Ultra-Low-Weight Rotary Actuator for Operation on Mars and Pin Puller Mechanism Based on a Novel Shape Memory Alloy Technology.

摘要

A novel Shape Memory Alloy (SMA) has been developed as an alternative to currently available alloys. This material, called SMARQ, shows a higher working range of temperatures with respect to the SMA materials used until now. This temperature restriction is one of the most critical limitations of the current SMA devices for their use in space and other applications. A full characterization test campaign has been completed in order to obtain the main material properties and check its suitability for usage as an active material in space actuators. Results of this characterization test campaign have been presented in this work.
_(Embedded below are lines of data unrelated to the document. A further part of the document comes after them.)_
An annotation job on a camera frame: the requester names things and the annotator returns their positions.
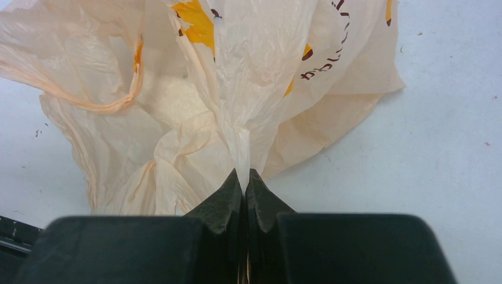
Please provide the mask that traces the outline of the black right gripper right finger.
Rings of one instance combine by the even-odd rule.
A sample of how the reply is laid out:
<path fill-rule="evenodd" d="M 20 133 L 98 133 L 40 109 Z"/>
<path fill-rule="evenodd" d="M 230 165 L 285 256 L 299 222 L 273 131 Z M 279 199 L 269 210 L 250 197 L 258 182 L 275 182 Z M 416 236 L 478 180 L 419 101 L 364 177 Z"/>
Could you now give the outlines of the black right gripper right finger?
<path fill-rule="evenodd" d="M 298 213 L 251 170 L 250 283 L 455 283 L 431 228 L 406 214 Z"/>

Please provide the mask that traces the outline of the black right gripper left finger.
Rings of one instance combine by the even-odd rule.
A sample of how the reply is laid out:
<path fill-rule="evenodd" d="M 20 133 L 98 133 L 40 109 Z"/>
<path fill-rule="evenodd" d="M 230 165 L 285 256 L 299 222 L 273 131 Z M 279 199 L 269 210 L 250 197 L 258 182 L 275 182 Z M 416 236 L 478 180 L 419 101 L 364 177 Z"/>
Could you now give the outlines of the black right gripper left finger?
<path fill-rule="evenodd" d="M 35 242 L 15 283 L 243 283 L 236 172 L 185 215 L 72 216 Z"/>

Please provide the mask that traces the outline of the orange translucent plastic bag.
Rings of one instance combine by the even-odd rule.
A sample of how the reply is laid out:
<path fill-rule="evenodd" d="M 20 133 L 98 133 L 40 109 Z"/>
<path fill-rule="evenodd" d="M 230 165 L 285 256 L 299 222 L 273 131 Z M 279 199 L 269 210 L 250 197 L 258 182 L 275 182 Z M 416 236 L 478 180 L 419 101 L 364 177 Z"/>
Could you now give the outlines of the orange translucent plastic bag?
<path fill-rule="evenodd" d="M 42 91 L 96 215 L 271 177 L 404 87 L 397 1 L 12 1 L 1 76 Z"/>

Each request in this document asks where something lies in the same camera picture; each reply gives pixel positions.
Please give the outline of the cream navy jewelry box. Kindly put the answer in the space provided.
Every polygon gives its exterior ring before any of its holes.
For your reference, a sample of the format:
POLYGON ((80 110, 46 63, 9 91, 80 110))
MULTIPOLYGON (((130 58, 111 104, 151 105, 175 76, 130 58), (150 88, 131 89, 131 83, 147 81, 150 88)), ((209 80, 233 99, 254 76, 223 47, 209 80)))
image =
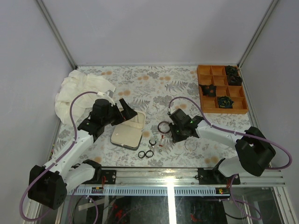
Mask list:
POLYGON ((115 126, 110 138, 113 145, 136 151, 142 139, 142 131, 145 127, 146 113, 138 111, 137 116, 115 126))

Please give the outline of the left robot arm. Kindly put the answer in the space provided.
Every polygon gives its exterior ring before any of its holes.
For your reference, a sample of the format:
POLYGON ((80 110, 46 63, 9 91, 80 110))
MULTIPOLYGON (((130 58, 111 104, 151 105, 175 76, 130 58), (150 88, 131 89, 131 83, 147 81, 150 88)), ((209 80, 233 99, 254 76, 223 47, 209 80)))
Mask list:
POLYGON ((64 202, 67 193, 83 183, 102 181, 102 167, 87 159, 73 168, 75 161, 104 132, 107 125, 118 125, 135 116, 134 111, 120 99, 122 109, 106 99, 97 99, 89 116, 75 129, 74 141, 63 148, 43 166, 35 165, 29 175, 29 189, 25 194, 42 205, 56 210, 64 202))

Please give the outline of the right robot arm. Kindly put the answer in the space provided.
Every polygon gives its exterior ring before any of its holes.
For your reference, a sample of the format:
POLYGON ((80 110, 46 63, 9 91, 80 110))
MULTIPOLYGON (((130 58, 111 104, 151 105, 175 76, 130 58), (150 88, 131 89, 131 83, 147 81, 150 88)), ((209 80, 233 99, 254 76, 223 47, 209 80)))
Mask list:
POLYGON ((216 128, 202 116, 191 118, 181 109, 169 114, 169 117, 172 120, 169 127, 174 143, 189 137, 204 138, 236 150, 236 156, 224 158, 215 166, 213 179, 218 184, 224 184, 231 176, 244 172, 261 176, 276 155, 275 149, 258 128, 250 127, 244 131, 226 126, 216 128))

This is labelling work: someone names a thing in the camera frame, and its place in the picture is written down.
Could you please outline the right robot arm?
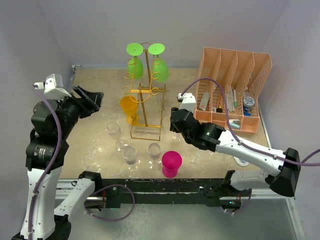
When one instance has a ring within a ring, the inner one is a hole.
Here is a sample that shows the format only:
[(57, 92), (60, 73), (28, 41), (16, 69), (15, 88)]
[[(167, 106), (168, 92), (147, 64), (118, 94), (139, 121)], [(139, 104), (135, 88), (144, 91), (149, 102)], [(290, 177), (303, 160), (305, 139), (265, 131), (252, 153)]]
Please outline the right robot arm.
[(282, 151), (268, 148), (233, 134), (223, 126), (201, 123), (192, 112), (171, 108), (170, 131), (200, 150), (209, 150), (242, 159), (266, 174), (264, 182), (282, 196), (294, 197), (301, 168), (299, 152), (291, 147)]

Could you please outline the small green wine glass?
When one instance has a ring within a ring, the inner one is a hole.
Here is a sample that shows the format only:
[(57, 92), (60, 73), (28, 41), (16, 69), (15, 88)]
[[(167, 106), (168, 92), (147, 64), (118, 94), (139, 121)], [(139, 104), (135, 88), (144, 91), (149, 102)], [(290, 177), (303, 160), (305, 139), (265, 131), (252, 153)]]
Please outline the small green wine glass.
[(132, 42), (126, 46), (126, 52), (132, 56), (127, 63), (127, 72), (133, 75), (134, 79), (140, 79), (144, 75), (144, 67), (139, 56), (144, 52), (140, 43)]

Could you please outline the large green wine glass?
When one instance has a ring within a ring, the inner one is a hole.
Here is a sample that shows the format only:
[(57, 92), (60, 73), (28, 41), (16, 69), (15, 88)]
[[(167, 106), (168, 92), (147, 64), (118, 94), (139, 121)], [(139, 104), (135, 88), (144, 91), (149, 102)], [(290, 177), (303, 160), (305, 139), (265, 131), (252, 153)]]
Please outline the large green wine glass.
[(148, 53), (153, 56), (152, 79), (158, 82), (165, 82), (169, 78), (169, 68), (167, 62), (160, 57), (166, 47), (162, 43), (153, 43), (148, 47)]

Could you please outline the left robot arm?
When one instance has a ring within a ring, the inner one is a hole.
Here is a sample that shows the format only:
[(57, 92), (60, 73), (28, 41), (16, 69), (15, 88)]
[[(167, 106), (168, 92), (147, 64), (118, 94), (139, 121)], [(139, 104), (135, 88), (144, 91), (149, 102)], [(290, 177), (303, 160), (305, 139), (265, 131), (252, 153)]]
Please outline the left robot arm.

This new alloy has been proposed for its use as actuators for space mechanisms. One application of SMA technology is an ultra-low-weight rotary actuator that has been developed for operation on Mars. The aim of this actuator is to provide an in-flight calibration system for the Dust Sensor instrument of the MEIGA-MetNet Mission that will perform airborne dust opacity measurements on the Mars surface. The total mass of the actuator is less than 9 grams (without control FPGA). A Qualification Model (QM) and a Flight Model (FM) will be presented in this work. The actuator presented is designed and qualified to withstand an impact inertia up to 2000 g and work at low temperatures (-90 C) under vacuum conditions. Similarly, two versions of a Pin Puller mechanism working in the temperature range -30 C to +125 C have been designed and analyzed. Operative breadboard models of both devices were built and tested. The main characteristics of these devices as well as preliminary operating results will be shown in this work. The use of Shape Memory Alloys on the proposed actuators presents several advantages of lightweight, high force-to-weight ratio, and low volume.